Development could also bring much-needed tax revenues for the debt-laden province of Ontario, which has committed to helping fund infrastructure.

But the deposits are located on treaty lands of aboriginal peoples, known as First Nations. Companies will need to reach complicated “impact benefit” deals with these groups before any development can proceed.

With First Nations throughout Canada waging very public battles against projects from mines to pipelines, miners could face an emboldened opposition, especially if local communities feel the risks outweigh the benefits.

“We expect to have a say in what happens on our lands, because that is our home,” said Grand Chief Stan Beardy of the Nishnawbe Aski Nation, an organization of 49 First Nation communities. “We are not against resource development, but we expect a benefit.”

Development advocates say the benefits are clear.

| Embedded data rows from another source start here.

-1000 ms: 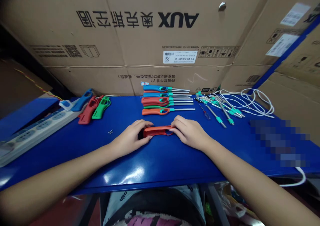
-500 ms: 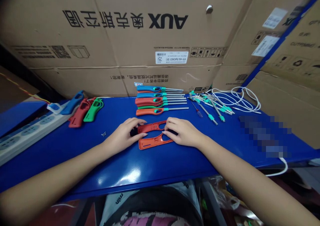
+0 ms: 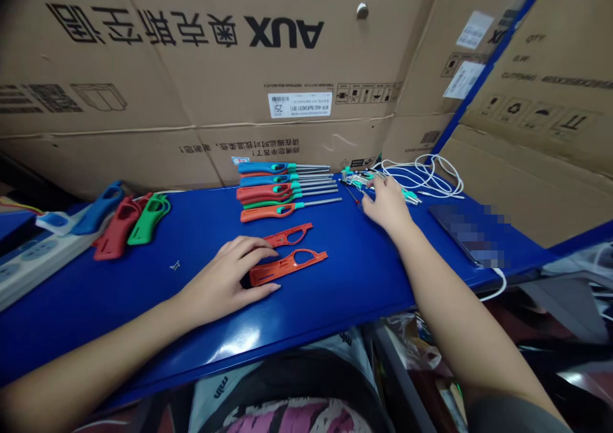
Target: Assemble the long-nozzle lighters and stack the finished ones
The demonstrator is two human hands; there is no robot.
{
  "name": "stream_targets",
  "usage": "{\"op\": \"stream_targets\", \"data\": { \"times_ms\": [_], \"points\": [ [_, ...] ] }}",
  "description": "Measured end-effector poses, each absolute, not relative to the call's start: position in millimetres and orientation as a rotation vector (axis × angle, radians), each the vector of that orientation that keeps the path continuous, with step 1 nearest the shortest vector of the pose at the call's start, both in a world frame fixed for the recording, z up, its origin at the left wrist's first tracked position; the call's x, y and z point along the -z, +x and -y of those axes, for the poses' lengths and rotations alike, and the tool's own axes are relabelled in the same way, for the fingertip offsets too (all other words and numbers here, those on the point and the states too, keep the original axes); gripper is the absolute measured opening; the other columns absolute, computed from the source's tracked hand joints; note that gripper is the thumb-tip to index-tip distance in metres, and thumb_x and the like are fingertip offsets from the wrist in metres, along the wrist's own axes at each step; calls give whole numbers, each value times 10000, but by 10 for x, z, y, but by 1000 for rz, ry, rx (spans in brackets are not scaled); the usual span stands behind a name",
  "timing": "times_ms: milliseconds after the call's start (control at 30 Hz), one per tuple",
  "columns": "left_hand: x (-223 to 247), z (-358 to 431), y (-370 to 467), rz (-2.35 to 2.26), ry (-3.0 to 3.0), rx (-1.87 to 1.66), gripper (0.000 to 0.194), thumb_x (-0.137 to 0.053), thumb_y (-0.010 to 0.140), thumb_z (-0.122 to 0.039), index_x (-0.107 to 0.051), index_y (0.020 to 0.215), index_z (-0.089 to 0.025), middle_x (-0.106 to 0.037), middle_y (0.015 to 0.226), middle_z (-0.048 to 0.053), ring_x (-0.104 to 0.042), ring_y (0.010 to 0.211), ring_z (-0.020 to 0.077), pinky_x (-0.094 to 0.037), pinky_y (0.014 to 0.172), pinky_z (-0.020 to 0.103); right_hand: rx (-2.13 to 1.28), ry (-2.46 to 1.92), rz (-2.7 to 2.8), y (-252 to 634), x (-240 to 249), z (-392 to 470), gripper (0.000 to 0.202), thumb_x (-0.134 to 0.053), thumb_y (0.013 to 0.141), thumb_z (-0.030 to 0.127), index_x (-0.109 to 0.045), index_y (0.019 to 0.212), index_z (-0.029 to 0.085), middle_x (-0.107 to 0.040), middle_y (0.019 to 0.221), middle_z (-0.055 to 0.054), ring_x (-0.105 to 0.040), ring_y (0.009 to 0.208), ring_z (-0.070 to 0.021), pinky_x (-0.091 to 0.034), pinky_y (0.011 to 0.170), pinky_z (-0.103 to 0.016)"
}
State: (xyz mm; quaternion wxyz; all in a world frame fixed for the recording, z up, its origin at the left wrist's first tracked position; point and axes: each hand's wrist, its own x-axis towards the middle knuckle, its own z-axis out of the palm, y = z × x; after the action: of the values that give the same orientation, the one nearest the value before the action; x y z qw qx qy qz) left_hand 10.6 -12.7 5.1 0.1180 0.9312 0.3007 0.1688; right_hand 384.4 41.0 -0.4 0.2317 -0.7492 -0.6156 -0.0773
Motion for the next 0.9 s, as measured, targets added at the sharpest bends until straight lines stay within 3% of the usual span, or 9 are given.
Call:
{"op": "stream_targets", "data": {
  "times_ms": [233, 367, 467, 667, 900],
  "points": [
    [-33, 98, 82, -854, 2733, -457, 287, -585, 964, -407, -609, 1179, -218, -602, 1207, 86, -542, 1136, 271, -449, 972, 445, 48, -2234, 1634, 4097, 187, -538, 295, -639, 775, 326, -647, 1012, 151, -559, 1032, -138, -606, 993, -319, -486, 959, -481],
    [-62, 94, 67, -850, 2730, -413, 243, -529, 990, -384, -608, 1159, -228, -608, 1144, 72, -561, 1041, 248, -442, 927, 431, 44, -2218, 1627, 4130, 259, -570, 196, -600, 785, 253, -622, 953, 155, -552, 1004, -131, -608, 956, -287, -476, 984, -456],
    [-74, 82, 46, -840, 2732, -408, 242, -523, 992, -372, -595, 1178, -234, -605, 1152, 68, -560, 1049, 246, -430, 924, 422, 76, -2179, 1605, 4161, 284, -601, 150, -558, 775, 183, -599, 912, 141, -554, 969, -158, -589, 990, -313, -472, 982, -478],
    [-81, 63, 23, -847, 2729, -407, 221, -525, 984, -350, -591, 1160, -234, -601, 1169, 67, -556, 1053, 245, -416, 924, 416, 157, -2047, 1553, 4224, 267, -628, 191, -504, 768, 176, -567, 948, 163, -565, 904, -156, -578, 950, -332, -493, 901, -524],
    [-122, 51, 5, -867, 2735, -409, 224, -542, 953, -328, -607, 1145, -231, -604, 1169, 66, -566, 1053, 248, -409, 917, 411, 160, -2032, 1516, 4138, 129, -556, 209, -497, 802, 216, -539, 1001, 170, -606, 964, -176, -605, 934, -329, -498, 860, -502]
  ]
}}
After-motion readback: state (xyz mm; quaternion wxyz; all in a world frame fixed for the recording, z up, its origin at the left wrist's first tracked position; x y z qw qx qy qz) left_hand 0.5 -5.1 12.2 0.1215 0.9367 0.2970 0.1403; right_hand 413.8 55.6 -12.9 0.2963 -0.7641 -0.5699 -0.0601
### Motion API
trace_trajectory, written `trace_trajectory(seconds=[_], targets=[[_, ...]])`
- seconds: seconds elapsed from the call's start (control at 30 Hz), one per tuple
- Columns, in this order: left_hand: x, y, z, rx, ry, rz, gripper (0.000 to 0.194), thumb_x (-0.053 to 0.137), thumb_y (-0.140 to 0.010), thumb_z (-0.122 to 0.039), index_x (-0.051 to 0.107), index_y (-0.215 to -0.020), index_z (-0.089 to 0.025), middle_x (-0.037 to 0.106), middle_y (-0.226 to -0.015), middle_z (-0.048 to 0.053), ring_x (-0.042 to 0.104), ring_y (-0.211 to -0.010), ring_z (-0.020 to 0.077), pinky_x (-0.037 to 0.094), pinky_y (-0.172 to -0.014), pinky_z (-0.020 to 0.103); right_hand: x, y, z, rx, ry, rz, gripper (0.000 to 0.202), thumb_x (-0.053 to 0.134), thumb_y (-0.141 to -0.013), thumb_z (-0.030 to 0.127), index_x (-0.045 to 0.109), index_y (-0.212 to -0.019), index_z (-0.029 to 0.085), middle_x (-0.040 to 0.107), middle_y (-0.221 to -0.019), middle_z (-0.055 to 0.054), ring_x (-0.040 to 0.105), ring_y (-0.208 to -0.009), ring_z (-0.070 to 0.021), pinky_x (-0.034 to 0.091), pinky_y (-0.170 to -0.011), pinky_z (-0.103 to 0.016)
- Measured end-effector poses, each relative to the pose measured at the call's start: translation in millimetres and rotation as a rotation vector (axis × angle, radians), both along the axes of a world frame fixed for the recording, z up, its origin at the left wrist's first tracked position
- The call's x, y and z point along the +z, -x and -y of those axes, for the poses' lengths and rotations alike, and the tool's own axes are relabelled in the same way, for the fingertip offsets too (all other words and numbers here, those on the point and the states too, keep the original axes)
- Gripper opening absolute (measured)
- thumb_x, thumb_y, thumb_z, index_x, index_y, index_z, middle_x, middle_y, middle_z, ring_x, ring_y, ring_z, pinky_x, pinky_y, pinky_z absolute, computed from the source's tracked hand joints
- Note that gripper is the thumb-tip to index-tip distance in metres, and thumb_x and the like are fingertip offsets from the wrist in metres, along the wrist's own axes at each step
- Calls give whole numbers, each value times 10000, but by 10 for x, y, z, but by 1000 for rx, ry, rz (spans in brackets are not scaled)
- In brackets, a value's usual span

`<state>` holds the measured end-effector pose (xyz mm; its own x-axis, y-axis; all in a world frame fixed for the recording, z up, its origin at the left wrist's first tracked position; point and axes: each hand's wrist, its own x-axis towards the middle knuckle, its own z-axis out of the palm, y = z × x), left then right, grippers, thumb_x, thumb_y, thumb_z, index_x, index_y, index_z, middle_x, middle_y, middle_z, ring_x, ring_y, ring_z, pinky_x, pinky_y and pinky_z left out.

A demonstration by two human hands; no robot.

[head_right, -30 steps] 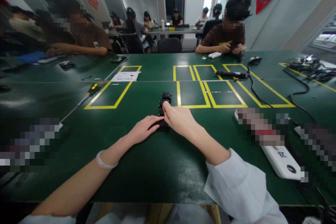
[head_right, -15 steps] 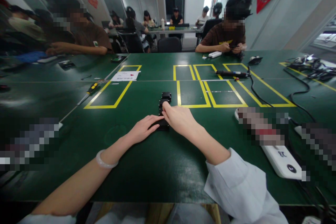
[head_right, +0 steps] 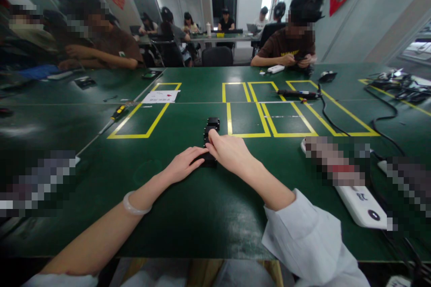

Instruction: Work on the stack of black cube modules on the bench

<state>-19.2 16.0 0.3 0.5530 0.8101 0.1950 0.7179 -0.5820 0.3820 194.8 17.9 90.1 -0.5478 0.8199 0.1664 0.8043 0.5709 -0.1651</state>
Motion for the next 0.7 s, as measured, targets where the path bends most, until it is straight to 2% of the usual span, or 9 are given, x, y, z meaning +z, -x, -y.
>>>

Mining will bring skills, jobs and business opportunities to a depressed region that has made headlines in Canada over condemned housing and a lack of safe drinking water.

But while demand for chromite is steady now, the survival of the region will depend on North American and European steel mills, which tend to struggle during times of economic uncertainty.

The biggest challenge is to ensure the region is built out in a sustainable way, so that once Black Thor is exhausted, other mines can take its place.

The alternative would be a mess of disconnected road and rail lines that do little to support local communities or future economic activities in the region.

“This is a one-time opportunity. These are non-renewable ore bodies,” said Gibson, the University of Waterloo environmental policy expert. “Unless those things are thought about now, you will almost certainly get regrettable results.”